=== Exercise instructions ===
Look through the listing for the word "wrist". Copy each line that has it.

(Data extract)

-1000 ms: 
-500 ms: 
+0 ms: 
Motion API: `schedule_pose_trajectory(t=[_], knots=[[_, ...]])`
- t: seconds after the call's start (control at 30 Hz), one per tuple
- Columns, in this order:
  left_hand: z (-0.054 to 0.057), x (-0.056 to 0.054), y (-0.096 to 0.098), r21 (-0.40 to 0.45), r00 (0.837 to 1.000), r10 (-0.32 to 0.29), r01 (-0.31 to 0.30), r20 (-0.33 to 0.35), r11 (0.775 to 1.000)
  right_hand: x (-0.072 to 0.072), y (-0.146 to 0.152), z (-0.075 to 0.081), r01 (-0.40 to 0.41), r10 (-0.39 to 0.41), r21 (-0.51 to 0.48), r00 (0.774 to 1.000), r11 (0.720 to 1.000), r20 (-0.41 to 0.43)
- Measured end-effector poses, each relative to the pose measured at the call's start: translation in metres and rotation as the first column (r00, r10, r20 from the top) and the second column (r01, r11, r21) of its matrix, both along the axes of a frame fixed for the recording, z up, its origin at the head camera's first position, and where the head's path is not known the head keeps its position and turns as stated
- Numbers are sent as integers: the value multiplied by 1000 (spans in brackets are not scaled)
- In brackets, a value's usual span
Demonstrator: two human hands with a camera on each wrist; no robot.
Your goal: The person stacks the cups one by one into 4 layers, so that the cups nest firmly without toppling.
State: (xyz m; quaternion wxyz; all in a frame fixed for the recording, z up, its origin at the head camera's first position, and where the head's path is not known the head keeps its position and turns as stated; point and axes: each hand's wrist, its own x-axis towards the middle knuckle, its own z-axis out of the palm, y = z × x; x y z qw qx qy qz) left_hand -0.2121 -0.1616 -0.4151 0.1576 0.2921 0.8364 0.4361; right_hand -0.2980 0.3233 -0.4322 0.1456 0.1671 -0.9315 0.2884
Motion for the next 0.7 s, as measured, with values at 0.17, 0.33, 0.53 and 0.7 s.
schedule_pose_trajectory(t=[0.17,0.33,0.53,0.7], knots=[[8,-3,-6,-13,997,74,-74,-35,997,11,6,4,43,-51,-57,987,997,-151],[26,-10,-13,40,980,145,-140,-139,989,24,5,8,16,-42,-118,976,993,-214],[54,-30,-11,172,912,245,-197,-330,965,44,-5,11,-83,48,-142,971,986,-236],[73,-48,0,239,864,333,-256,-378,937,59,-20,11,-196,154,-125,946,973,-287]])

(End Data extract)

=== Written solution ===
Demonstrator: two human hands with a camera on each wrist; no robot.
State: (xyz m; quaternion wxyz; all in a frame fixed for the recording, z up, its origin at the head camera's first position, and where the head's path is not known the head keeps its position and turns as stated; point and axes: each hand's wrist, its own x-axis towards the middle knuckle, its own z-axis out of the palm, y = z × x; x y z qw qx qy qz) left_hand -0.2121 -0.1616 -0.4151 0.1576 0.2921 0.8364 0.4361; right_hand -0.2980 0.3233 -0.4322 0.1456 0.1671 -0.9315 0.2884

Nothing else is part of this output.